И представь себе, еще одно, в другой связи, как раз перед тем (в «Сонетах к Орфею», двадцать пять сонетов — в предвестии той бури, как надгробие Вере Кнооп), я написал, я сделал коня, знаешь, того свободного счастливого жеребенка с привязанным к ноге колышком, который, однажды, галопом прискакал к нам вечером на приволжском лугу — я сделал его как «По обету» — Орфею! — Что такое время? — Когда это «сейчас»? Через столько лет он прискакал ко мне, переполненный счастьем, в широко раскрытое сердце.
Так шло одно за другим.
Теперь я снова принадлежу себе.
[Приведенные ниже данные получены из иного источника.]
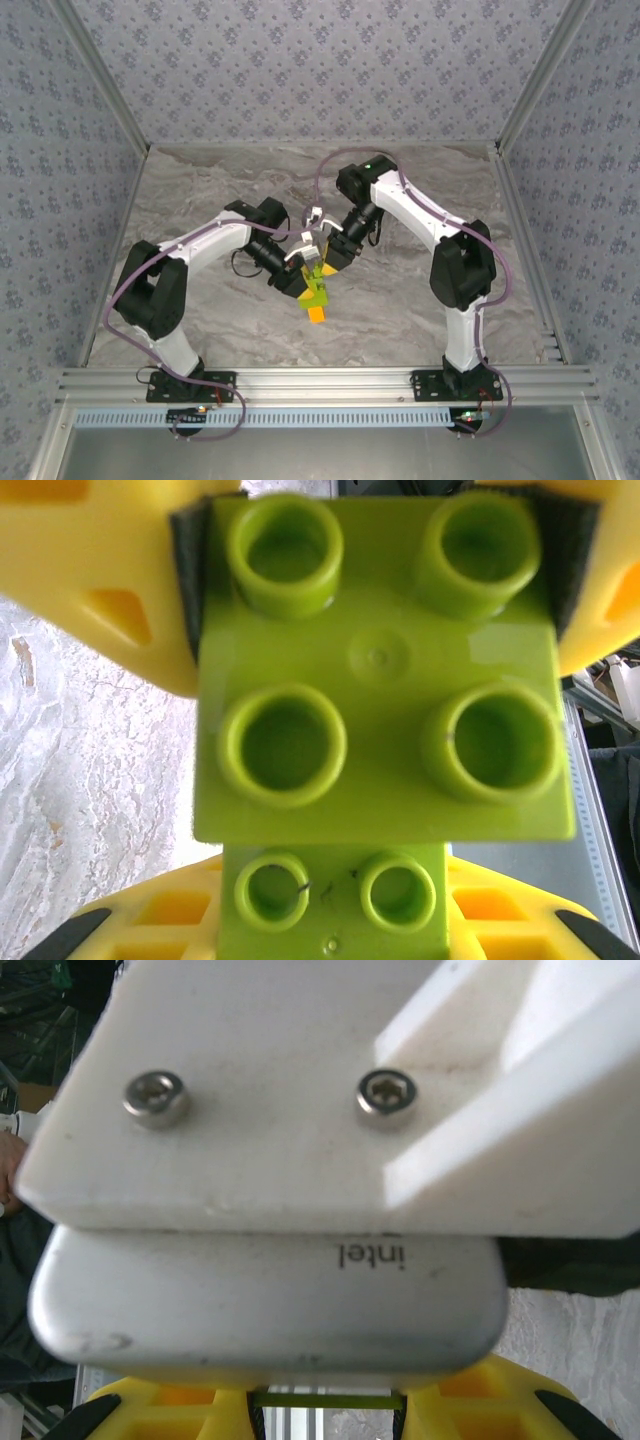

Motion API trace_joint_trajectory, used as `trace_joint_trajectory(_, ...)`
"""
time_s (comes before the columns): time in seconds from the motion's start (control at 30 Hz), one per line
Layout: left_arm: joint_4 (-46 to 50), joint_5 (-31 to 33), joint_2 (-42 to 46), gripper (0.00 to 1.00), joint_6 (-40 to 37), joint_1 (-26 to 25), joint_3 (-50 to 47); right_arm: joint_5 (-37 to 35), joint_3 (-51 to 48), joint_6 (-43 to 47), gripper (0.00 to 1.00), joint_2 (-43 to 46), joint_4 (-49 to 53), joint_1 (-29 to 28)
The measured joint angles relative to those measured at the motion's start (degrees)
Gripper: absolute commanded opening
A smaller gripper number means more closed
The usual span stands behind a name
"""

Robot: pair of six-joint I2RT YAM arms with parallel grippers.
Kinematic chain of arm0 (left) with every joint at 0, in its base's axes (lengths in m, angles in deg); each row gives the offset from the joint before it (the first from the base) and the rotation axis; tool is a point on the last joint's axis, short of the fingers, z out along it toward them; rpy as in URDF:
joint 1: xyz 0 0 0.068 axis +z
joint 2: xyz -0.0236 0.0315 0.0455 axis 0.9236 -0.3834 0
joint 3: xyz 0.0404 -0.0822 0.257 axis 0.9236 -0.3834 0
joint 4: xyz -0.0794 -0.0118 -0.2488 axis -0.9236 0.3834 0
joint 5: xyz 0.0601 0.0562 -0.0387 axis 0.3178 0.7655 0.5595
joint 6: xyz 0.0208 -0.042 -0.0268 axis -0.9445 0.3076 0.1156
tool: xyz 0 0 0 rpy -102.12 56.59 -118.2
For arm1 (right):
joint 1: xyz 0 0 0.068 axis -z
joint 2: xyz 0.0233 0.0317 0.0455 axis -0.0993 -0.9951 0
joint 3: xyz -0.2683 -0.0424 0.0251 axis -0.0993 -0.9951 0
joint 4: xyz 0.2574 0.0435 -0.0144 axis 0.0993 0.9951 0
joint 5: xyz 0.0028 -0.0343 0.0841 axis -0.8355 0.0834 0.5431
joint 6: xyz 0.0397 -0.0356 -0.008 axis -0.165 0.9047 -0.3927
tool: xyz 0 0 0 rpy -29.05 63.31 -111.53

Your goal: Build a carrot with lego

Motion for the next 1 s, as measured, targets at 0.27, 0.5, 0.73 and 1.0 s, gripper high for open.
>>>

Ведь это же было словно закупорка моего сердца — отсутствие элегий.
Они существуют. Они существуют.
Я вышел наружу и погладил, как большого старого зверя, маленький Мюзот, который мне их сберег, который, наконец-то, мне их отдал.
Потому-то я и не отвечал на твое письмо, что в эти недели я молчал, словно в ожидании, сам не зная чего,
со все более уходящим в себя сердцем. И вот сегодня, дорогая Лу, только это. Ты должна знать об этом без промедления. И твой муж тоже. И Баба [66], и весь дом, вплоть до старых уютных сандалий!
63
В письмах Феликса Эдмундовича Дзержинского (1877–1926) жене, которой он писал, находясь в тюрьме и ссылке, раскрылись его лучшие качества революционера, гуманиста: ненависть ко всему, что унижает человеческое достоинство, любовь к товарищам и глубокая нежность к самым близким людям.
64
Кафка Франц (1883–1924) — австрийский писатель; с Миленой Есенской познакомился в конце 1919 года; в то время Милена переводила на чешский язык небольшие рассказы Кафки. Деловые отношения очень скоро переросли в нежную дружбу. Переписка завязалась весной 1920 года, когда писатель находился на излечении в легочном санатории. Милена любила Кафку, но его болезнь сулила не слишком счастливую жизнь…
65
Замечательный австрийский поэт Райнер Мария Рильке (1875–1926) в молодости познакомился с дочерью русского генерала Луизой Саломе (друзья называли ее Лу), которая углубила его интерес к России и русской культуре. Он совершил с ней две поездки в Россию (в 1899 и 1900 гг.) и сохранил дружеские отношения на всю жизнь. Закончив «Дуинские элегии», над которыми он работал более двадцати лет, начав этот труд в период, когда познакомился с Лу, Рильке ей первой об этом сообщил…
66
«Баба» и «прощай» написаны по-русски. — Прим. пер.